**Instructions for the task**
Please filter the listing for the string "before" and copy each matching line.

**Source material**

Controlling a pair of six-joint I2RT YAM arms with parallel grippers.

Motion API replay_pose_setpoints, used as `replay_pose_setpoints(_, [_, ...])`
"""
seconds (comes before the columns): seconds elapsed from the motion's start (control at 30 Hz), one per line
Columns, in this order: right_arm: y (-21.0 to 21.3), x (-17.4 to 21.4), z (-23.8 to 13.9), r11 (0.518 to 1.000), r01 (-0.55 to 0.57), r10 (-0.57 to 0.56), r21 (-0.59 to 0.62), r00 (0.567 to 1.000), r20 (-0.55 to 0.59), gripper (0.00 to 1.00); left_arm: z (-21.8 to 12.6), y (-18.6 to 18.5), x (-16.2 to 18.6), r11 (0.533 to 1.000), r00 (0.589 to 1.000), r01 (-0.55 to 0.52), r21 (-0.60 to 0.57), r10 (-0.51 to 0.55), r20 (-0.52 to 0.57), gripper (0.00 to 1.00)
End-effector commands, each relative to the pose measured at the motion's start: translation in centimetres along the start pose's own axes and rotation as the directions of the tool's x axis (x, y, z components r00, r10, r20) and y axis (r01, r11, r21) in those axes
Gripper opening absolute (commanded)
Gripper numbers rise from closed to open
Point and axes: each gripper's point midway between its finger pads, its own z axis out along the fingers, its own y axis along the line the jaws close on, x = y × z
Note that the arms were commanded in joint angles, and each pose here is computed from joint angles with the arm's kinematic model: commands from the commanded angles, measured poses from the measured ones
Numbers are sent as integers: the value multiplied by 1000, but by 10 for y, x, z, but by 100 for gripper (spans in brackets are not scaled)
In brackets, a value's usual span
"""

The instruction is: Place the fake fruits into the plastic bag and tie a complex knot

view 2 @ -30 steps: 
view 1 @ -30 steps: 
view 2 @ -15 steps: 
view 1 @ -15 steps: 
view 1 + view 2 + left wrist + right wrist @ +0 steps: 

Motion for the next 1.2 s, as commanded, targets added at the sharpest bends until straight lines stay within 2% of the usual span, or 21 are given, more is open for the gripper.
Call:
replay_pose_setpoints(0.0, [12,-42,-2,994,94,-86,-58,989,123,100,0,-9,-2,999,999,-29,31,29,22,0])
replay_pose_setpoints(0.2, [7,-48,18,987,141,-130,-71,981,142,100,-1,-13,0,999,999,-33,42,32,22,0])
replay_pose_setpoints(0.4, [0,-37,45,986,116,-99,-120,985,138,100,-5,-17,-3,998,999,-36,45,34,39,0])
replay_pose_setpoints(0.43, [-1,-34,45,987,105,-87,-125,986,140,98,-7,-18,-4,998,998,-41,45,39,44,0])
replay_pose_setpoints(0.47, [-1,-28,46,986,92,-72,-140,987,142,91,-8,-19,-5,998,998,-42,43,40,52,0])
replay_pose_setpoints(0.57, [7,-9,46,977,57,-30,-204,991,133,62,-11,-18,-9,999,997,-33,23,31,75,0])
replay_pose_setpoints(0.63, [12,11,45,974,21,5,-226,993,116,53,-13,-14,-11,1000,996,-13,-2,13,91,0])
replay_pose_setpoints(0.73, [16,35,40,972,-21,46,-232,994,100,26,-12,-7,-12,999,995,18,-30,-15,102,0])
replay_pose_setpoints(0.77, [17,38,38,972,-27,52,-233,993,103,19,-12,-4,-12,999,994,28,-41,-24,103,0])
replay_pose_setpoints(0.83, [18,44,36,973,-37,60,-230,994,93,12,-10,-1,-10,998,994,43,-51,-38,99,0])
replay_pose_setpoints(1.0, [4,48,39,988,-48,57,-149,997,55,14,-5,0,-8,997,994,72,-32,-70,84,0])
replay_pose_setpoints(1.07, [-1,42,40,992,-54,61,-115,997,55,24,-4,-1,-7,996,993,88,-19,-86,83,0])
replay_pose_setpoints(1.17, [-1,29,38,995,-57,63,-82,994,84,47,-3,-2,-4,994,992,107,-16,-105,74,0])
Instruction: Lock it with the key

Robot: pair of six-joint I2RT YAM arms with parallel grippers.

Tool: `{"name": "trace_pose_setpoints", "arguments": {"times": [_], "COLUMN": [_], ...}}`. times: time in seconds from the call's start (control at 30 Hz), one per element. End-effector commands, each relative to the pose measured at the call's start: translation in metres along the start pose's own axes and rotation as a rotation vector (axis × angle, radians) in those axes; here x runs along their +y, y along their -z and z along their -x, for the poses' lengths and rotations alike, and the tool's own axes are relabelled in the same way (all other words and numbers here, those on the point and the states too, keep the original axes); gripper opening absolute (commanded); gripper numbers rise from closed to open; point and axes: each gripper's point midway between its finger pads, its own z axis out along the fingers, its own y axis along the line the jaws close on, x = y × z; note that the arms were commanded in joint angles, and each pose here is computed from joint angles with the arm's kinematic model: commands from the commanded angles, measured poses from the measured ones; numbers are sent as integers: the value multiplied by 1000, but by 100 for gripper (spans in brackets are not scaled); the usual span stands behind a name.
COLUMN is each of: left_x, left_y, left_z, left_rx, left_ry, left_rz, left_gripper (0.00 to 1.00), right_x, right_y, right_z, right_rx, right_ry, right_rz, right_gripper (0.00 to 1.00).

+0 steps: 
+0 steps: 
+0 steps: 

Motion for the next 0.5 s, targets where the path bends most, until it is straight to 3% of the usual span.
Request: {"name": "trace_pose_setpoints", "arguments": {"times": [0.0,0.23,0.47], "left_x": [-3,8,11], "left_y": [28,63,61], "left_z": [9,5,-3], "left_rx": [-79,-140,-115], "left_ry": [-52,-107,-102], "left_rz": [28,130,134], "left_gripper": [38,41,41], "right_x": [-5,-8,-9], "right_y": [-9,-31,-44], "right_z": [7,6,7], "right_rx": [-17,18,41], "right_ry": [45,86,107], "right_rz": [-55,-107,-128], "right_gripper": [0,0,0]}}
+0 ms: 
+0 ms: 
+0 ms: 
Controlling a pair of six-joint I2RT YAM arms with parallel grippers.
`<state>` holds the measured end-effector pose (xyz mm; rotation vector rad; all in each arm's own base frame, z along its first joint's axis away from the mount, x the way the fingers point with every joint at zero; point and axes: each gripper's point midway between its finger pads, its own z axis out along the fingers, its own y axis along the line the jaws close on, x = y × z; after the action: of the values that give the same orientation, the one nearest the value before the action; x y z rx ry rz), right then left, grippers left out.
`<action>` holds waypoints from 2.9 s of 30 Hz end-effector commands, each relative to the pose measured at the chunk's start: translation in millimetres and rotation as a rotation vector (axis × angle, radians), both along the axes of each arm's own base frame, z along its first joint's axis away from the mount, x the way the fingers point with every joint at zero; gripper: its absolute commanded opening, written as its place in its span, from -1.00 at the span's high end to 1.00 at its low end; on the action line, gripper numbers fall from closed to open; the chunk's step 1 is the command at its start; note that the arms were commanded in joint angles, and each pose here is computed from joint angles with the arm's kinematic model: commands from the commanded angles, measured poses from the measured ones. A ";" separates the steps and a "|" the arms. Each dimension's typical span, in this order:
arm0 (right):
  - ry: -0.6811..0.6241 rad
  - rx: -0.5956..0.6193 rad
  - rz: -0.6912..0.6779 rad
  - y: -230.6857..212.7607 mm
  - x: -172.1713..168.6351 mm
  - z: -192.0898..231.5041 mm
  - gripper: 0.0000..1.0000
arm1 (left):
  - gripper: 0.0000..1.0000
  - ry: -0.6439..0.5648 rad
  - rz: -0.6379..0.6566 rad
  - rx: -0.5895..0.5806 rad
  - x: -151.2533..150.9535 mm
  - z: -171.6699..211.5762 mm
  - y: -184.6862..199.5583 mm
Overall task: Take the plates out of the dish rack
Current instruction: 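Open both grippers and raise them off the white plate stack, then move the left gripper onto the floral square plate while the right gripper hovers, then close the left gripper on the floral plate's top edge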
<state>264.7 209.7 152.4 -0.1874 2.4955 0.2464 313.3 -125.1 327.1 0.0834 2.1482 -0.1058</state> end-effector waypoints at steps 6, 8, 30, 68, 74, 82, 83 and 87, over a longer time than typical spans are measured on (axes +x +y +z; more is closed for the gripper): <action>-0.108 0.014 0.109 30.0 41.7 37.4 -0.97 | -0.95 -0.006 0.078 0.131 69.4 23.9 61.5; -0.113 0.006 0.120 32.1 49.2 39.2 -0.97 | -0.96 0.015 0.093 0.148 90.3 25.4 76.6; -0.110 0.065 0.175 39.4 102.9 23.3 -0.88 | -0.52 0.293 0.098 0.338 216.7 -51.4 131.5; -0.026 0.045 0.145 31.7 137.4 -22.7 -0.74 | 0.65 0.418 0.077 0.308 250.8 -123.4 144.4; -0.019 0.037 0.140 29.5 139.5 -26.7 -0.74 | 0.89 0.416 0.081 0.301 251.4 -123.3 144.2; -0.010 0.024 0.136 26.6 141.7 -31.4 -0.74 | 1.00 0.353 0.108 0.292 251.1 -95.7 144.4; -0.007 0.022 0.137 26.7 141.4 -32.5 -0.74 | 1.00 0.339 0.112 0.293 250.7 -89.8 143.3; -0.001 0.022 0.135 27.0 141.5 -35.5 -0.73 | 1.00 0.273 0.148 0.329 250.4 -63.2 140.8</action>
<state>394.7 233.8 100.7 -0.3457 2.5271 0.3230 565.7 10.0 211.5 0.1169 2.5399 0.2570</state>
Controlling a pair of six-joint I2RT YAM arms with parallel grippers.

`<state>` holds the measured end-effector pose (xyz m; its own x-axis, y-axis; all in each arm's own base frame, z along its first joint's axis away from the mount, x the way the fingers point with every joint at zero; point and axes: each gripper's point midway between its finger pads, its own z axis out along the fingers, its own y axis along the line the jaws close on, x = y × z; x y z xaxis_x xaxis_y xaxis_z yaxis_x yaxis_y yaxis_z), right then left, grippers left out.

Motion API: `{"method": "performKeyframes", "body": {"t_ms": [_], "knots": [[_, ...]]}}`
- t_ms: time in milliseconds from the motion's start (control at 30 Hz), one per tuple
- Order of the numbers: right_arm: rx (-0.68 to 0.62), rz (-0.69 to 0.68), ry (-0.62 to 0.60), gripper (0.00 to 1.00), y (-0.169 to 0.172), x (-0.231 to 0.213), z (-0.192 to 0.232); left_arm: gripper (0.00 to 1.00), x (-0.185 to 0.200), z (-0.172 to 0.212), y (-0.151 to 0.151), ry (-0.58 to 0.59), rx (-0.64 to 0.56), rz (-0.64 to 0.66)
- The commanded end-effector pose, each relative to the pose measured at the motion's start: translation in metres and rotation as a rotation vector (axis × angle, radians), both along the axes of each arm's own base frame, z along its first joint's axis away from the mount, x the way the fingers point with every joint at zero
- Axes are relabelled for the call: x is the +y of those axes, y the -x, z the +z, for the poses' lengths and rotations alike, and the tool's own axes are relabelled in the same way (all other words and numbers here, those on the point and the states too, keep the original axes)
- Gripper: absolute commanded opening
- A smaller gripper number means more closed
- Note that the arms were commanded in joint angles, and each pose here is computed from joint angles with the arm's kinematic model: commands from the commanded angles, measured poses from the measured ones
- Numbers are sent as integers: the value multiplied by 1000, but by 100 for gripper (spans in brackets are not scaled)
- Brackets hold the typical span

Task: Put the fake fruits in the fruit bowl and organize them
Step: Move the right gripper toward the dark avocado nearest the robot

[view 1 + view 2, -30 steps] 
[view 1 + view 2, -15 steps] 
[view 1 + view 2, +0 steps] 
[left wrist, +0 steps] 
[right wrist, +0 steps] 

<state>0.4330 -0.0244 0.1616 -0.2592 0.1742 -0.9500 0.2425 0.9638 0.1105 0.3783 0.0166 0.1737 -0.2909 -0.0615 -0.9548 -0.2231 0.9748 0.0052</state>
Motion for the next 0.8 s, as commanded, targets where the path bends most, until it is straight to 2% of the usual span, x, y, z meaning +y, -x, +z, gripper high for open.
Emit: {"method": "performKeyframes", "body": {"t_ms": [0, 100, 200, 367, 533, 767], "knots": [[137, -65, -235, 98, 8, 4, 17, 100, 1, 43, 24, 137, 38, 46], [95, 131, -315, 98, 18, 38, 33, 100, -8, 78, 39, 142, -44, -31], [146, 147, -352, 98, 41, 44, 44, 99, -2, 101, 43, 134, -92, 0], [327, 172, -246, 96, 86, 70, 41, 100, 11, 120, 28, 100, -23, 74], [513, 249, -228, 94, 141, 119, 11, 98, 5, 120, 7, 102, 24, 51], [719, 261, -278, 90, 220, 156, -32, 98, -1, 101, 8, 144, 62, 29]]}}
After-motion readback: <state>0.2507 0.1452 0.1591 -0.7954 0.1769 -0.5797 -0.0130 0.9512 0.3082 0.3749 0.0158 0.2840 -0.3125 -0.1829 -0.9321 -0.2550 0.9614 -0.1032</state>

**Exercise solution**
seconds (comes before the columns): seconds elapsed from the motion's start (control at 30 Hz), one per line
`<state>` holds the measured end-effector pose (xyz mm; rotation vector rad; all in each arm's own base frame, z along its first joint's axis away from the mount, x the way the fingers point with every joint at zero; point and axes: each gripper's point midway between its finger pads, its own z axis out along the fingers, its own y axis along the line the jaws close on, x = y × z; after the action: of the values that give the same orientation, the one nearest the value before the action; x y z rx ry rz), right then left, grippers left out.

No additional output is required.